- What this task involves
Only the lines that include "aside" should be copied from the data below.

Stored records
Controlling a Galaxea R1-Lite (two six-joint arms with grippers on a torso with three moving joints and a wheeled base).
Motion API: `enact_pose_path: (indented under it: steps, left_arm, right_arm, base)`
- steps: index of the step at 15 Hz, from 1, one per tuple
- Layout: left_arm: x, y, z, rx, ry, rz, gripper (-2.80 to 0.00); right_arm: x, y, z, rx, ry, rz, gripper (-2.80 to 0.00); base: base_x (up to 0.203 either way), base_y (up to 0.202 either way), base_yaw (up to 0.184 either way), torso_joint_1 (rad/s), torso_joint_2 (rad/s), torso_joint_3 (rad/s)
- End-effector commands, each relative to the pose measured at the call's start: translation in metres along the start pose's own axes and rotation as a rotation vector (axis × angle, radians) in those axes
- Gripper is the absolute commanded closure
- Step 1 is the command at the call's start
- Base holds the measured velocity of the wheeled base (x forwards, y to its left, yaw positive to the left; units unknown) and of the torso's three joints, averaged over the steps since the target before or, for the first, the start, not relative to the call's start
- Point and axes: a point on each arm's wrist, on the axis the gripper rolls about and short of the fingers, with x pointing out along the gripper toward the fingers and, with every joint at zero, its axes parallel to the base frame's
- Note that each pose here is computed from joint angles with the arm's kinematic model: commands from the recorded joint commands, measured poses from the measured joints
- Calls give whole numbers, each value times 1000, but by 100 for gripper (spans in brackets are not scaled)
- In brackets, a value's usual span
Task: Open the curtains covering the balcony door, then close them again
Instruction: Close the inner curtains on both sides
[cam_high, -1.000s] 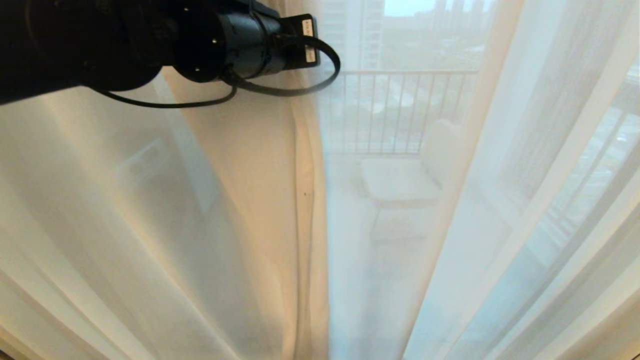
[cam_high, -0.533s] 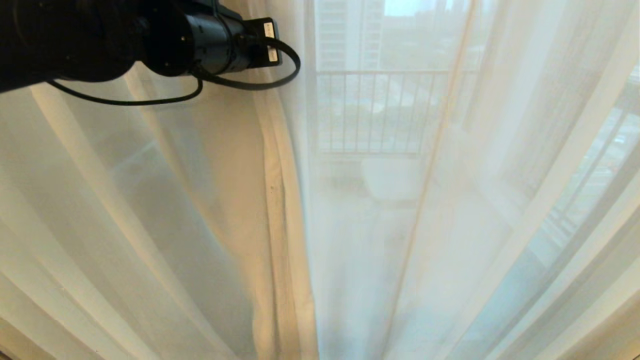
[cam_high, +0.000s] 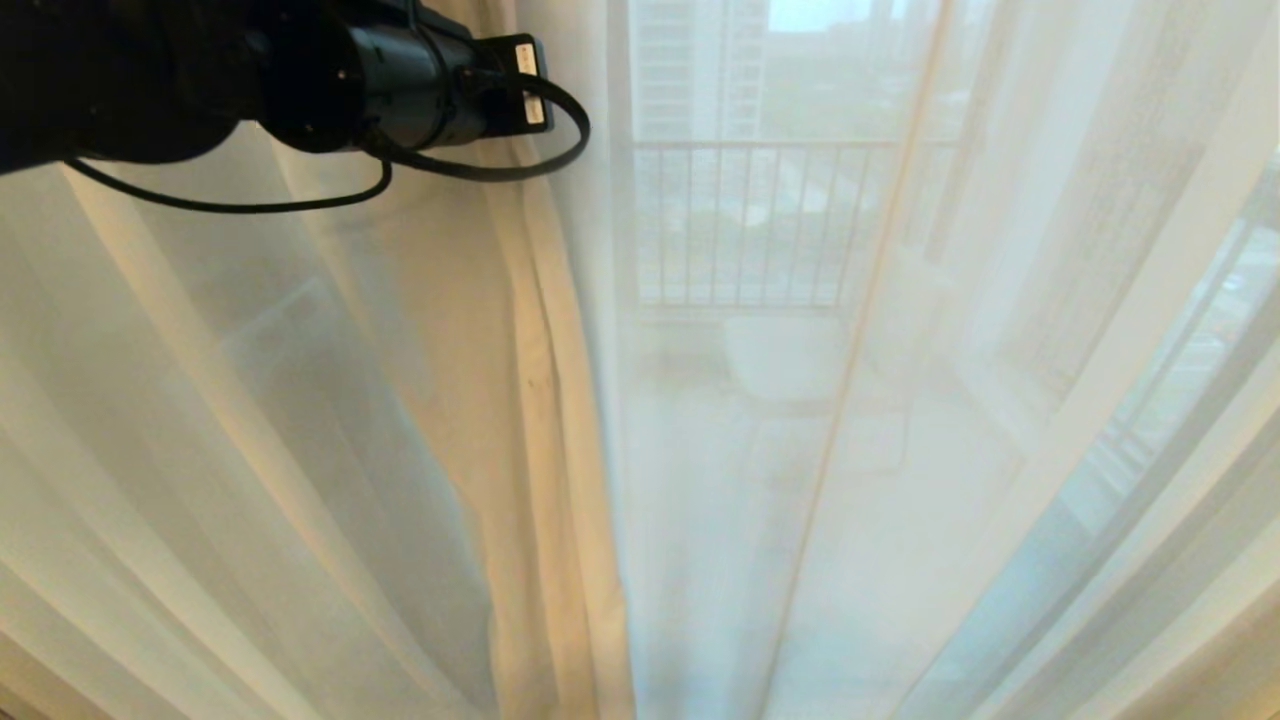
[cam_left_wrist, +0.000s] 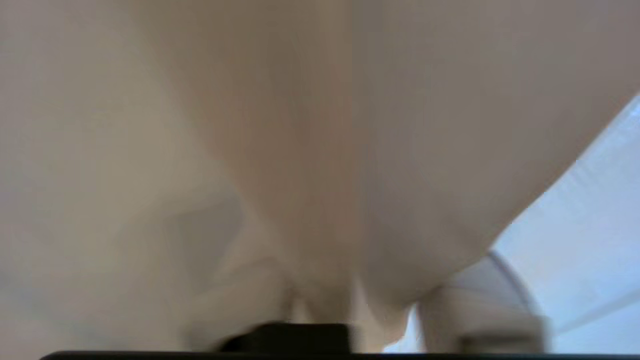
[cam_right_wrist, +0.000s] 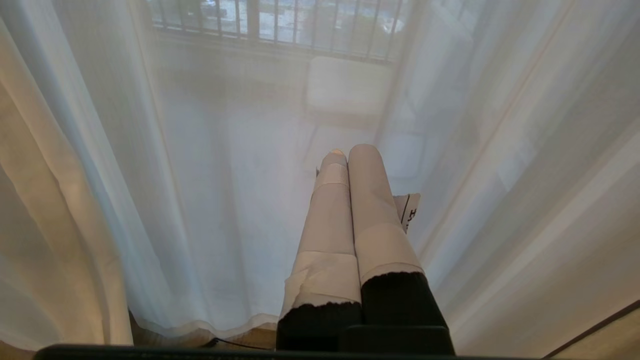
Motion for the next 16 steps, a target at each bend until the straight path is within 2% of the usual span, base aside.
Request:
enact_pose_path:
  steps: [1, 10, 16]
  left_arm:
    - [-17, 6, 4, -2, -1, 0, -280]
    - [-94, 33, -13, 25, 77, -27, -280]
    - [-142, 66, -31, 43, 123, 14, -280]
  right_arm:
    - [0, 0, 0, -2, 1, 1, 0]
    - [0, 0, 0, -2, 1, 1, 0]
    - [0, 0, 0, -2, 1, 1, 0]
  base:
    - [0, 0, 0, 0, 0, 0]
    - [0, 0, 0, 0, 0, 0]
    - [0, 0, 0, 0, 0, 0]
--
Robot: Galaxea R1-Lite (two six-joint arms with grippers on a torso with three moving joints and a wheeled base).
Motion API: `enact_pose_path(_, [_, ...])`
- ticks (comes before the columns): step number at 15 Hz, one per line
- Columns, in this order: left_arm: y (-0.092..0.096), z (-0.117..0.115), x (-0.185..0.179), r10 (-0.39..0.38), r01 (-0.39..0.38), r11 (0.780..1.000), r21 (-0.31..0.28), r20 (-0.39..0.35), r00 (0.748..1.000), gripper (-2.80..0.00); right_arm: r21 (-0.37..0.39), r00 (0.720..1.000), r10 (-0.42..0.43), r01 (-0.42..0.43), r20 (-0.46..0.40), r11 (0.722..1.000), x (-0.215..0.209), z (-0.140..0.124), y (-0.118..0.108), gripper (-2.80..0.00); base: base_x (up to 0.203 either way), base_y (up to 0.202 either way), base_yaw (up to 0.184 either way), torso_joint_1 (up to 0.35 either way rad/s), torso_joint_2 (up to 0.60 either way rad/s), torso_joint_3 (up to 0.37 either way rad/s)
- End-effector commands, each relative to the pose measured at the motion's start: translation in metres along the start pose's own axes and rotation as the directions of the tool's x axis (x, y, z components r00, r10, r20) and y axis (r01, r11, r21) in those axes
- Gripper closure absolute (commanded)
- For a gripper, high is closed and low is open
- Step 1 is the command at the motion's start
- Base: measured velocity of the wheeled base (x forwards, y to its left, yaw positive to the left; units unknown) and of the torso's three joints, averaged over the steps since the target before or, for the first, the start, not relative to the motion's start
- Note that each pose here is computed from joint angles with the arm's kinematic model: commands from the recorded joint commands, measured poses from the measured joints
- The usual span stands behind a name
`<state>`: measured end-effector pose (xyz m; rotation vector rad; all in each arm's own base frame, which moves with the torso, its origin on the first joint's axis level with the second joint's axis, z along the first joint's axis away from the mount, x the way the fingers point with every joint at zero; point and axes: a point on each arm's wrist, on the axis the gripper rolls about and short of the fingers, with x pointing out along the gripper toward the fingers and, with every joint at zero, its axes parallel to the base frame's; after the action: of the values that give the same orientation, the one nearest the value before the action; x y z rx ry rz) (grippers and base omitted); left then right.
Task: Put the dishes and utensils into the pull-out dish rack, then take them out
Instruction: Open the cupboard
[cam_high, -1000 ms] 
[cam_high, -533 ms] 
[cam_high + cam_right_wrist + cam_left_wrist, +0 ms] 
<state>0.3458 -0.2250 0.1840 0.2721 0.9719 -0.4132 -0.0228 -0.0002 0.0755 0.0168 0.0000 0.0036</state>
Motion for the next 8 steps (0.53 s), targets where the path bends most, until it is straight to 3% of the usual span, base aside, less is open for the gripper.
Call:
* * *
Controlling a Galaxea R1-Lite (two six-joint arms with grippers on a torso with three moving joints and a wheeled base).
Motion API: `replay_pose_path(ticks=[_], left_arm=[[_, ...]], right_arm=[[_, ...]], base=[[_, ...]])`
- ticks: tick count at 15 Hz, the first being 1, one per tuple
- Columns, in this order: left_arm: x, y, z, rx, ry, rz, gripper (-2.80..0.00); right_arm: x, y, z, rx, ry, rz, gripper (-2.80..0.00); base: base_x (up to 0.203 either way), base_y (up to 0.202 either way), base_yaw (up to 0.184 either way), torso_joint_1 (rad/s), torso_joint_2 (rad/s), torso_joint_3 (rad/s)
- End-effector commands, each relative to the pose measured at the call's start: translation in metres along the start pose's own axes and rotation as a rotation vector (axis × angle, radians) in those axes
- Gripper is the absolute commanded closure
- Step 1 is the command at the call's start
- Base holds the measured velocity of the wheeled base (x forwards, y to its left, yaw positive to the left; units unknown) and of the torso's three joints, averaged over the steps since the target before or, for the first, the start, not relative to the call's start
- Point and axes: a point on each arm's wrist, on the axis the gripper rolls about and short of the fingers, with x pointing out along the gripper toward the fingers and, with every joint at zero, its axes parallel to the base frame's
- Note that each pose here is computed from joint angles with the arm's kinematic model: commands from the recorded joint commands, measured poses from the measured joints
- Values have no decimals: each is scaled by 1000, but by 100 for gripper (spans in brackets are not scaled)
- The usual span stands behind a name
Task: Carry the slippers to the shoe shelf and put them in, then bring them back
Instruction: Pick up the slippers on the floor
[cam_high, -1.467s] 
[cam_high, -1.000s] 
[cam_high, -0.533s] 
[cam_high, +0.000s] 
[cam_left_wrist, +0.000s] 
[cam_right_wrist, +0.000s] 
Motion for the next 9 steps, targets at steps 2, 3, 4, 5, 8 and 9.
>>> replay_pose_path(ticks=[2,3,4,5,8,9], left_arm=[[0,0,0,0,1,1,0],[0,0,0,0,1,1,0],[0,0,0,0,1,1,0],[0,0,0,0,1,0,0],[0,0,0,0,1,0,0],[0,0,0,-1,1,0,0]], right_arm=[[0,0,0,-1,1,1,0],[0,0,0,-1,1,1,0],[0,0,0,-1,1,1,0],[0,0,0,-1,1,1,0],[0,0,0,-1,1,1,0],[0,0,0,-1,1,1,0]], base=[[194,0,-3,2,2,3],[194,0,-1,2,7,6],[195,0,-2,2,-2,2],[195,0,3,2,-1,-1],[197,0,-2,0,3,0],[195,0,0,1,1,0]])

- Task response
Motion for the next 16 steps, a target at each bend until the straight path is within 2% of the usual span, base aside.
Motion for the next 8 steps (0.53 s), targets where the path bends most, until it is straight to 3% of the usual span, base aside, less is open for the gripper.

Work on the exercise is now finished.